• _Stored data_

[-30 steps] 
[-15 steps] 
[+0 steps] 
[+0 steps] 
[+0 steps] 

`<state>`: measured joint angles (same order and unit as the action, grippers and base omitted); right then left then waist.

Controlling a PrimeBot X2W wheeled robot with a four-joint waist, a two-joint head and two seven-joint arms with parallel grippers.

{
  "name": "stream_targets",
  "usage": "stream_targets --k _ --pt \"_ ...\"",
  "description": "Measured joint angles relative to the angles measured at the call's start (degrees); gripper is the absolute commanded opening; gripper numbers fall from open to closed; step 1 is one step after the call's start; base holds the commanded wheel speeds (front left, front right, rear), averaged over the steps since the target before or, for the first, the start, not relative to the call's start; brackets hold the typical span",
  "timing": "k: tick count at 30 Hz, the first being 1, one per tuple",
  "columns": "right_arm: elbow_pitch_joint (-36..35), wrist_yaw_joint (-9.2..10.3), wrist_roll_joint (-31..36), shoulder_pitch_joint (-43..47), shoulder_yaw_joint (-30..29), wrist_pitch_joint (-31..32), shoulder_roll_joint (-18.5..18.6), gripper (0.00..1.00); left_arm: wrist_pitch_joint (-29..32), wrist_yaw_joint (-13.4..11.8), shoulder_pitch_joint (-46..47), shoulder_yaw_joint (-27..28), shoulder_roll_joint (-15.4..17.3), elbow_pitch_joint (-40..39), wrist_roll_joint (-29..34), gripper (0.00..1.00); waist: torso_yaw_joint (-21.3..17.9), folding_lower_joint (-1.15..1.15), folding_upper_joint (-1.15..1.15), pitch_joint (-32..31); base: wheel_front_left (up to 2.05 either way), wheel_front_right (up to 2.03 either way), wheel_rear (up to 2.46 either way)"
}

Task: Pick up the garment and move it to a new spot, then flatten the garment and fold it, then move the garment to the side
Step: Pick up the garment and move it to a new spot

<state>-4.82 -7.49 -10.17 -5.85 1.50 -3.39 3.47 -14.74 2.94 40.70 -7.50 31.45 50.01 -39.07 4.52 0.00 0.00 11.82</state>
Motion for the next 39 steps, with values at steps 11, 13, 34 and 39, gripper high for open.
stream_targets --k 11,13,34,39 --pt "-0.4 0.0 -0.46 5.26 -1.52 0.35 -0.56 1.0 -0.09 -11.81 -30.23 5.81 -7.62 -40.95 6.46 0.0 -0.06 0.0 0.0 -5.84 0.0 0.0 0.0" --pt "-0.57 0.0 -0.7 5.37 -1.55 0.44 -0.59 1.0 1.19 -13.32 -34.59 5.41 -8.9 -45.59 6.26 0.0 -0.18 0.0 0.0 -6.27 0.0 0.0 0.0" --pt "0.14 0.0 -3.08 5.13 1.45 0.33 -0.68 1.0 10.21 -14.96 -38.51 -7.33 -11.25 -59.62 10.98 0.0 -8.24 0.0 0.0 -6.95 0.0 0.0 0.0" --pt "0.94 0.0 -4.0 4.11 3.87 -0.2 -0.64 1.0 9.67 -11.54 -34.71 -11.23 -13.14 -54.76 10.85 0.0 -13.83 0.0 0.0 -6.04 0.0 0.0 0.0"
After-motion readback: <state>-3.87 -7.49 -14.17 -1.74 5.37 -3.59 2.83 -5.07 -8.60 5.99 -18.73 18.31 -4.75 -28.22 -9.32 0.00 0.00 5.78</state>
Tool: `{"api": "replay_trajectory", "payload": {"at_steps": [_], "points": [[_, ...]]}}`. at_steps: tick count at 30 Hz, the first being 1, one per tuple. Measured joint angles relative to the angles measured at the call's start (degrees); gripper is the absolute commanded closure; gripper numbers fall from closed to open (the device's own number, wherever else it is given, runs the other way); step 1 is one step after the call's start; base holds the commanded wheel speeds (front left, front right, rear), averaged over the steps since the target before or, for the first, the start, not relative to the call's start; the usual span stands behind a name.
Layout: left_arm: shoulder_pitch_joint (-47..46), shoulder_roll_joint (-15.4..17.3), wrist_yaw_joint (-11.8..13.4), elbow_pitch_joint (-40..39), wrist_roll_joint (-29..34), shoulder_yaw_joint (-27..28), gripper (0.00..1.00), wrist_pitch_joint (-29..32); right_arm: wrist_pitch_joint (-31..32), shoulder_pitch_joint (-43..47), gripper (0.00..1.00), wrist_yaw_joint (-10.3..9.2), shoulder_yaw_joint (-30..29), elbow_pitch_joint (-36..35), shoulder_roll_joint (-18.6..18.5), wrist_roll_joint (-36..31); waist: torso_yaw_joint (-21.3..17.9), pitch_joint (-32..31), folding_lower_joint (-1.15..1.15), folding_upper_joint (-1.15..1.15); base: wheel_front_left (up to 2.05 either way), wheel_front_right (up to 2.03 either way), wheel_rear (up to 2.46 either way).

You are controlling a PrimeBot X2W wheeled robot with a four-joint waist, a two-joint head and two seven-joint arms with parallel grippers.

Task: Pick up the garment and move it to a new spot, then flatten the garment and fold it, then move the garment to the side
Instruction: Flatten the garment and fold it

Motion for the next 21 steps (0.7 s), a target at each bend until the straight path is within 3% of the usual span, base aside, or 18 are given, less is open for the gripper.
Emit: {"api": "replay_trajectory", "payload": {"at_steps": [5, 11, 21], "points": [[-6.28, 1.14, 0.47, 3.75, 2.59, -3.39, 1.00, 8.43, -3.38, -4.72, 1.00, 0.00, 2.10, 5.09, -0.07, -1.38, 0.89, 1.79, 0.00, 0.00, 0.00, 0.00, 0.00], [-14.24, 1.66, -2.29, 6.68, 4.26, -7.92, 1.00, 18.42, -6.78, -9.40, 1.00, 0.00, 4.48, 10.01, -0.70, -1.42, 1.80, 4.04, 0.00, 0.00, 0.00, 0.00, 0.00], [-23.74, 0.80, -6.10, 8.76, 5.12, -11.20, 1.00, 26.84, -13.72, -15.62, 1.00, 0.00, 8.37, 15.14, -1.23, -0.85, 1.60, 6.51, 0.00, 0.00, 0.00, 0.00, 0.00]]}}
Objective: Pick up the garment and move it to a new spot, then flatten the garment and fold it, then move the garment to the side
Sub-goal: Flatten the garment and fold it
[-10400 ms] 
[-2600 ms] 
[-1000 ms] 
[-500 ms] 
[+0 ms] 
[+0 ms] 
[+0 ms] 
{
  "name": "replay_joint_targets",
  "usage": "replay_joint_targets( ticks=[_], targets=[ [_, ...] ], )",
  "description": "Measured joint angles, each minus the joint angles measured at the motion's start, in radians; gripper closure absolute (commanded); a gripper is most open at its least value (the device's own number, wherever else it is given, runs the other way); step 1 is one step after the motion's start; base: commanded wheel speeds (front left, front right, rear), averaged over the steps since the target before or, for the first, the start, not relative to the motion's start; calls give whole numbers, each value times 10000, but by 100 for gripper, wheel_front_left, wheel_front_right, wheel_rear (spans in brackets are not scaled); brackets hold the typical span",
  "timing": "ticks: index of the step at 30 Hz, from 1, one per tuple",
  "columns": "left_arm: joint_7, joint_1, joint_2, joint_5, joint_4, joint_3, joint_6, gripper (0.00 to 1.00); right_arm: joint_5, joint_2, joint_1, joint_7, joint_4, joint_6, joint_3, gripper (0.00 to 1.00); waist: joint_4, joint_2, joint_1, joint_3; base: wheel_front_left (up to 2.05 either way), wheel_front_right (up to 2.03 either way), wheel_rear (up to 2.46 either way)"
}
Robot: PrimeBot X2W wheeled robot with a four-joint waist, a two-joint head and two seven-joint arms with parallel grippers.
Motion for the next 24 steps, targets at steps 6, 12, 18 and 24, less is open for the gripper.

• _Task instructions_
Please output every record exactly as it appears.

• _Task result_
[-30 steps] 
[-15 steps] 
[+0 steps] 
[+0 steps] 
[+0 steps] 

`<state>`: measured joint angles (same order and unit as the action, grippers and base omitted); right then left then waist.

Controlling a PrimeBot X2W wheeled robot with a four-joint waist, a two-joint head and two seven-joint arms with parallel grippers.

{
  "name": "stream_targets",
  "usage": "stream_targets --k _ --pt \"_ ...\"",
  "description": "Measured joint angles relative to the angles measured at the call's start (degrees); gripper is the absolute commanded opening; gripper numbers fall from open to closed; step 1 is one step after the call's start; base holds the commanded wheel speeds (front left, front right, rear), averaged over the steps since the target before or, for the first, the start, not relative to the call's start; brackets hold the typical span",
  "timing": "k: tick count at 30 Hz, the first being 1, one per tuple",
  "columns": "right_arm: elbow_pitch_joint (-36..35), wrist_yaw_joint (-9.2..10.3), wrist_roll_joint (-31..36), shoulder_pitch_joint (-43..47), shoulder_yaw_joint (-30..29), wrist_pitch_joint (-31..32), shoulder_roll_joint (-18.5..18.6), gripper (0.00..1.00); left_arm: wrist_pitch_joint (-29..32), wrist_yaw_joint (-13.4..11.8), shoulder_pitch_joint (-46..47), shoulder_yaw_joint (-27..28), shoulder_roll_joint (-15.4..17.3), elbow_pitch_joint (-40..39), wrist_roll_joint (-29..34), gripper (0.00..1.00); waist: torso_yaw_joint (-21.3..17.9), folding_lower_joint (-1.15..1.15), folding_upper_joint (-1.15..1.15), pitch_joint (-32..31); base: wheel_front_left (up to 2.05 either way), wheel_front_right (up to 2.03 either way), wheel_rear (up to 2.46 either way)"
}

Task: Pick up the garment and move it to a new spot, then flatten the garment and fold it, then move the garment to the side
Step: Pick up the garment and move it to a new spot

<state>-4.82 -7.49 -10.17 -5.85 1.50 -3.39 3.47 -14.74 2.94 40.70 -7.50 31.45 50.01 -39.07 4.52 0.00 0.00 11.82</state>
Motion for the next 39 steps, with values at steps 11, 13, 34 and 39, gripper high for open.
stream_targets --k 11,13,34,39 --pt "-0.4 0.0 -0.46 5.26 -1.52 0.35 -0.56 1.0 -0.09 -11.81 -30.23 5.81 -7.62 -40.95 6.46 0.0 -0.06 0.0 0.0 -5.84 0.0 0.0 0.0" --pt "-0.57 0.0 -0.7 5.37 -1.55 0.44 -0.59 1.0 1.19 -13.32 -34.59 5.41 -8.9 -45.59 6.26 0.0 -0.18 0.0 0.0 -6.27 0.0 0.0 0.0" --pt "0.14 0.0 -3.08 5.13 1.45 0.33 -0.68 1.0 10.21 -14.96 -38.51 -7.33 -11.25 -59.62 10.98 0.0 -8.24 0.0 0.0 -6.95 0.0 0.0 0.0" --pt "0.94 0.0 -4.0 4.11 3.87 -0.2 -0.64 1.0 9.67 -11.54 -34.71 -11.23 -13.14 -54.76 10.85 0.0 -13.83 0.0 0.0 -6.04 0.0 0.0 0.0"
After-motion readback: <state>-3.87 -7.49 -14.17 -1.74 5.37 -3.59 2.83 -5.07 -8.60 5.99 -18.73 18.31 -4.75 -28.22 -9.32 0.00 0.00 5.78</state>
Tool: `{"api": "replay_trajectory", "payload": {"at_steps": [_], "points": [[_, ...]]}}`. at_steps: tick count at 30 Hz, the first being 1, one per tuple. Measured joint angles relative to the angles measured at the call's start (degrees); gripper is the absolute commanded closure; gripper numbers fall from closed to open (the device's own number, wherever else it is given, runs the other way); step 1 is one step after the call's start; base holds the commanded wheel speeds (front left, front right, rear), averaged over the steps since the target before or, for the first, the start, not relative to the call's start; the usual span stands behind a name.
Layout: left_arm: shoulder_pitch_joint (-47..46), shoulder_roll_joint (-15.4..17.3), wrist_yaw_joint (-11.8..13.4), elbow_pitch_joint (-40..39), wrist_roll_joint (-29..34), shoulder_yaw_joint (-27..28), gripper (0.00..1.00), wrist_pitch_joint (-29..32); right_arm: wrist_pitch_joint (-31..32), shoulder_pitch_joint (-43..47), gripper (0.00..1.00), wrist_yaw_joint (-10.3..9.2), shoulder_yaw_joint (-30..29), elbow_pitch_joint (-36..35), shoulder_roll_joint (-18.6..18.5), wrist_roll_joint (-36..31); waist: torso_yaw_joint (-21.3..17.9), pitch_joint (-32..31), folding_lower_joint (-1.15..1.15), folding_upper_joint (-1.15..1.15); base: wheel_front_left (up to 2.05 either way), wheel_front_right (up to 2.03 either way), wheel_rear (up to 2.46 either way).

You are controlling a PrimeBot X2W wheeled robot with a four-joint waist, a two-joint head and two seven-joint arms with parallel grippers.

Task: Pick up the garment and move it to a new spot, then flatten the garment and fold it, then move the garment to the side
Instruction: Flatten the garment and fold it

Motion for the next 21 steps (0.7 s), a target at each bend until the straight path is within 3% of the usual span, base aside, or 18 are given, less is open for the gripper.
Emit: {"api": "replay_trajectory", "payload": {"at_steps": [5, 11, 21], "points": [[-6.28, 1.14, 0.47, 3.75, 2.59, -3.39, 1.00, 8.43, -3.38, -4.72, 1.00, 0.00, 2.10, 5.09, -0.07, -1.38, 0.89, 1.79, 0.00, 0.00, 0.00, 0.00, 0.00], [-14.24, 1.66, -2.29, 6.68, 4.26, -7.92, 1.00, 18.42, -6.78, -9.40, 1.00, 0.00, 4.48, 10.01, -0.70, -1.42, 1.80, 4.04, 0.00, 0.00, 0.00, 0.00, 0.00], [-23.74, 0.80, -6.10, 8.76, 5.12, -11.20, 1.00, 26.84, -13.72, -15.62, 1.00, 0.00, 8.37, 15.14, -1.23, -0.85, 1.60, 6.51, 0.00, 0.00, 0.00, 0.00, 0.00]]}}
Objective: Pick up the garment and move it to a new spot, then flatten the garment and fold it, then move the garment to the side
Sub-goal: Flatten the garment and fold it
[-10400 ms] 
[-2600 ms] 
[-1000 ms] 
[-500 ms] 
[+0 ms] 
[+0 ms] 
[+0 ms] 
{
  "name": "replay_joint_targets",
  "usage": "replay_joint_targets( ticks=[_], targets=[ [_, ...] ], )",
  "description": "Measured joint angles, each minus the joint angles measured at the motion's start, in radians; gripper closure absolute (commanded); a gripper is most open at its least value (the device's own number, wherever else it is given, runs the other way); step 1 is one step after the motion's start; base: commanded wheel speeds (front left, front right, rear), averaged over the steps since the target before or, for the first, the start, not relative to the motion's start; calls give whole numbers, each value times 10000, but by 100 for gripper, wheel_front_left, wheel_front_right, wheel_rear (spans in brackets are not scaled); brackets hold the typical span",
  "timing": "ticks: index of the step at 30 Hz, from 1, one per tuple",
  "columns": "left_arm: joint_7, joint_1, joint_2, joint_5, joint_4, joint_3, joint_6, gripper (0.00 to 1.00); right_arm: joint_5, joint_2, joint_1, joint_7, joint_4, joint_6, joint_3, gripper (0.00 to 1.00); waist: joint_4, joint_2, joint_1, joint_3; base: wheel_front_left (up to 2.05 either way), wheel_front_right (up to 2.03 either way), wheel_rear (up to 2.46 either way)"
}
Robot: PrimeBot X2W wheeled robot with a four-joint waist, a two-joint head and two seven-joint arms with parallel grippers.
Motion for the next 24 steps, targets at steps 6, 12, 18 and 24, less is open for the gripper.

No part of the exercise remains open.